======== GIVEN MATERIAL ========
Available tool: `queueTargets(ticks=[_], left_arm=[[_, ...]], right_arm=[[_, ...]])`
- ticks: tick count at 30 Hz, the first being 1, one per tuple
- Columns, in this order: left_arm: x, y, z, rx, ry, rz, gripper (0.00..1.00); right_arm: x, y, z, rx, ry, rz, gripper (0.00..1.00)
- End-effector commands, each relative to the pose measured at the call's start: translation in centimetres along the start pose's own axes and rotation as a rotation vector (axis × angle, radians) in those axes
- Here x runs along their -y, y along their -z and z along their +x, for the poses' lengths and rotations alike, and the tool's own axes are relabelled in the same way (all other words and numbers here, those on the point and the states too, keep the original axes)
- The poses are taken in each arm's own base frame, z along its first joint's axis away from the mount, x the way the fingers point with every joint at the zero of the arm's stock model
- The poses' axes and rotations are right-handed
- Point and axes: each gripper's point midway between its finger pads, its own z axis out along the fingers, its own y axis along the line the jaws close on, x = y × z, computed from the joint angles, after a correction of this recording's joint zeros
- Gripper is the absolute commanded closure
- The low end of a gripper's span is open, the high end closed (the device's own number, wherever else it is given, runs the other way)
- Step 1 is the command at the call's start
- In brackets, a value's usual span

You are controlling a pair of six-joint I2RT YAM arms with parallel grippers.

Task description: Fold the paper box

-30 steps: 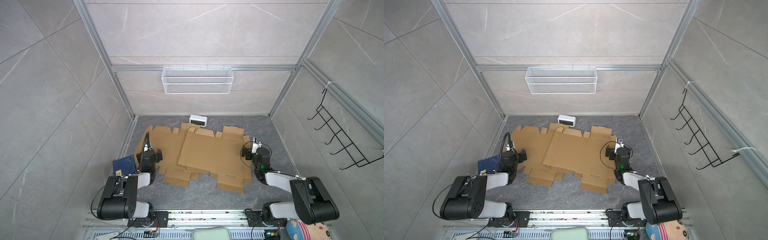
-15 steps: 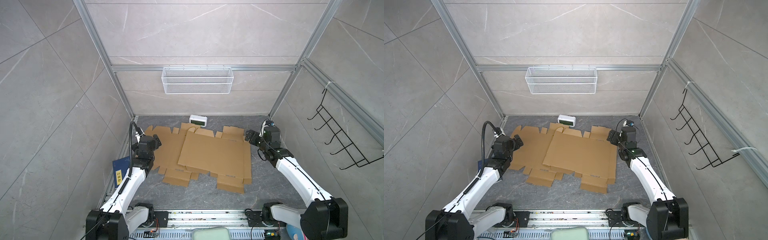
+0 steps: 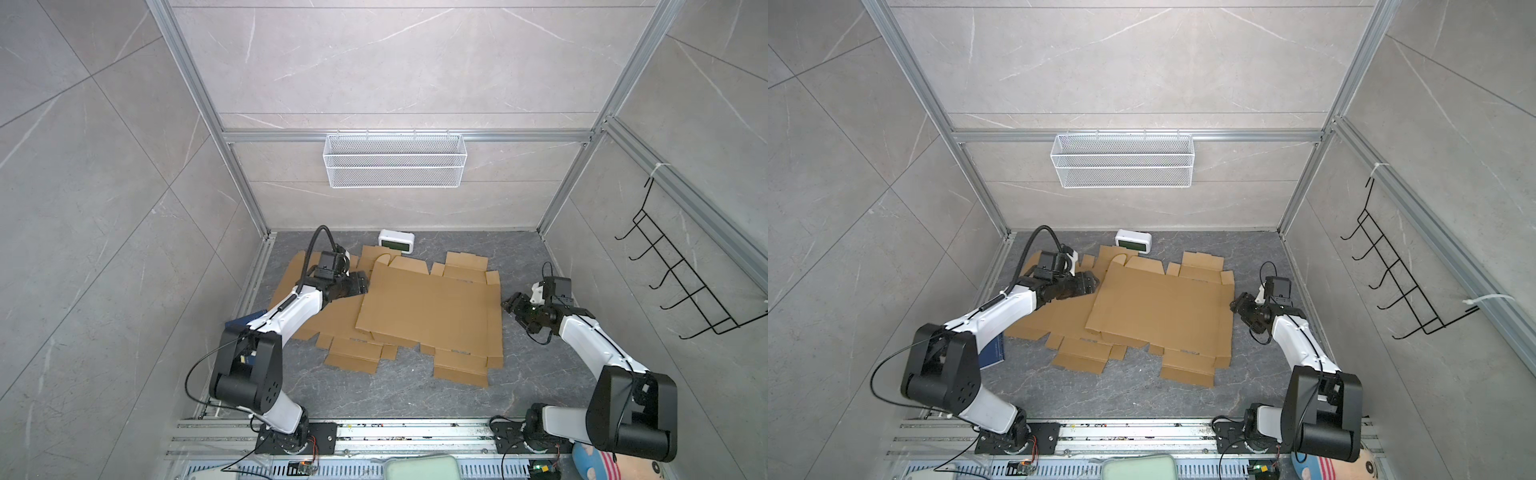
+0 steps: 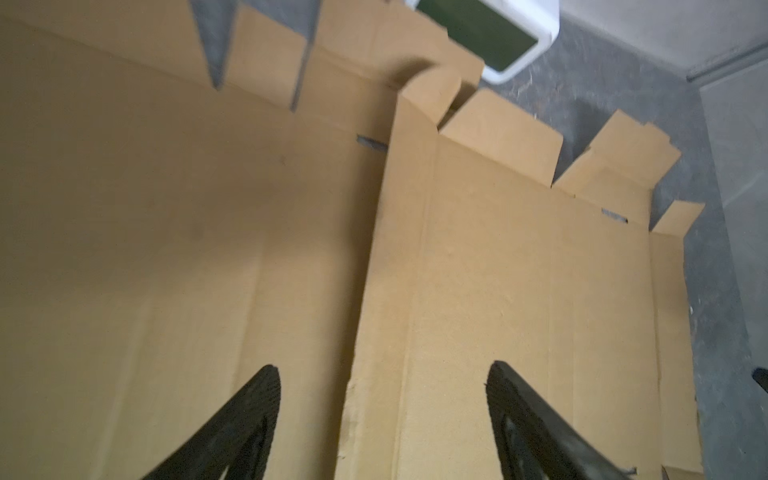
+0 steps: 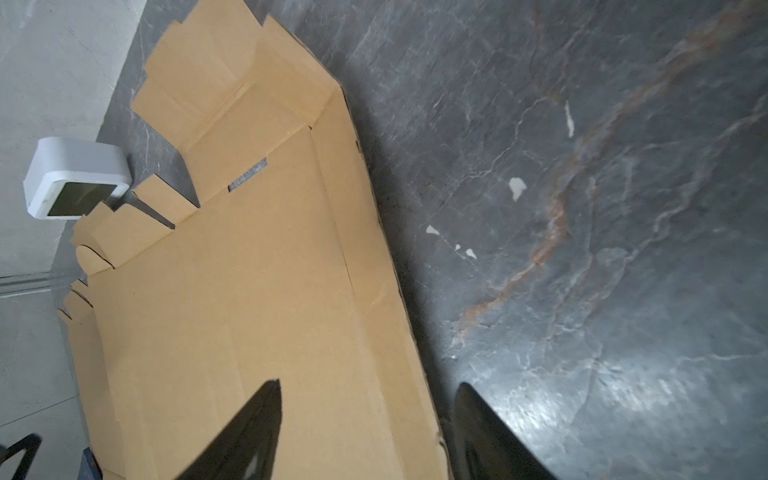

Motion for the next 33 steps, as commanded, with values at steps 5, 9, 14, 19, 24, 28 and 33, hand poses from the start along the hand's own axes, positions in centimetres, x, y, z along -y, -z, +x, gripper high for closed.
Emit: queueTargets(ticks=[5,9,14,19,24,28,33], left_arm=[[1.5,-4.1,0.7,-0.113,-0.009,0.110,0.20],[0.7,-6.2,1.6,-0.155,-0.001,0.098,0.20],[1.1,-7.2,2.3,-0.169,0.036,0.149,0.23],[1.3,-7.4,3.3,-0.187,0.064,0.181,0.29],[1.5,-6.8,3.7,-0.185,0.071,0.194,0.33],[1.8,-6.5,3.8,-0.190,0.082,0.210,0.37],[2.6,-5.6,3.6,-0.177,0.083,0.237,0.42]], right_arm=[[1.2,-2.6,2.7,-0.123,0.009,-0.012,0.25],[1.9,-3.3,3.1,-0.137,0.021,0.005,0.22],[1.5,-4.3,3.4,-0.171,0.012,-0.035,0.22],[1.3,-5.1,3.6,-0.187,0.014,-0.052,0.23],[1.3,-5.6,4.0,-0.197,0.035,-0.040,0.27],[1.1,-5.7,4.3,-0.203,0.058,-0.031,0.33],[0.8,-5.3,4.4,-0.194,0.107,-0.014,0.43]])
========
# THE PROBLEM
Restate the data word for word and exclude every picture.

# SOLUTION BELOW
Available tool: `queueTargets(ticks=[_], left_arm=[[_, ...]], right_arm=[[_, ...]])`
- ticks: tick count at 30 Hz, the first being 1, one per tuple
- Columns, in this order: left_arm: x, y, z, rx, ry, rz, gripper (0.00..1.00); right_arm: x, y, z, rx, ry, rz, gripper (0.00..1.00)
- End-effector commands, each relative to the pose measured at the call's start: translation in centimetres along the start pose's own axes and rotation as a rotation vector (axis × angle, radians) in those axes
- Here x runs along their -y, y along their -z and z along their +x, for the poses' lengths and rotations alike, and the tool's own axes are relabelled in the same way (all other words and numbers here, those on the point and the states too, keep the original axes)
- The poses are taken in each arm's own base frame, z along its first joint's axis away from the mount, x the way the fingers point with every joint at the zero of the arm's stock model
- The poses' axes and rotations are right-handed
- Point and axes: each gripper's point midway between its finger pads, its own z axis out along the fingers, its own y axis along the line the jaws close on, x = y × z, computed from the joint angles, after a correction of this recording's joint zeros
- Gripper is the absolute commanded closure
- The low end of a gripper's span is open, the high end closed (the device's own number, wherever else it is given, runs the other way)
- Step 1 is the command at the call's start
- In brackets, a value's usual span

You are controlling a pair of six-joint I2RT YAM arms with parallel grippers.

Task description: Fold the paper box

-30 steps: 
-15 steps: 
+0 steps: 
+0 steps: 
+0 steps: 

Motion for the next 33 steps, as commanded, with values at steps 5, 9, 14, 19, 24, 28 and 33, hand poses from the start along the hand's own axes, positions in centimetres, x, y, z along -y, -z, +x, gripper high for closed.
Emit: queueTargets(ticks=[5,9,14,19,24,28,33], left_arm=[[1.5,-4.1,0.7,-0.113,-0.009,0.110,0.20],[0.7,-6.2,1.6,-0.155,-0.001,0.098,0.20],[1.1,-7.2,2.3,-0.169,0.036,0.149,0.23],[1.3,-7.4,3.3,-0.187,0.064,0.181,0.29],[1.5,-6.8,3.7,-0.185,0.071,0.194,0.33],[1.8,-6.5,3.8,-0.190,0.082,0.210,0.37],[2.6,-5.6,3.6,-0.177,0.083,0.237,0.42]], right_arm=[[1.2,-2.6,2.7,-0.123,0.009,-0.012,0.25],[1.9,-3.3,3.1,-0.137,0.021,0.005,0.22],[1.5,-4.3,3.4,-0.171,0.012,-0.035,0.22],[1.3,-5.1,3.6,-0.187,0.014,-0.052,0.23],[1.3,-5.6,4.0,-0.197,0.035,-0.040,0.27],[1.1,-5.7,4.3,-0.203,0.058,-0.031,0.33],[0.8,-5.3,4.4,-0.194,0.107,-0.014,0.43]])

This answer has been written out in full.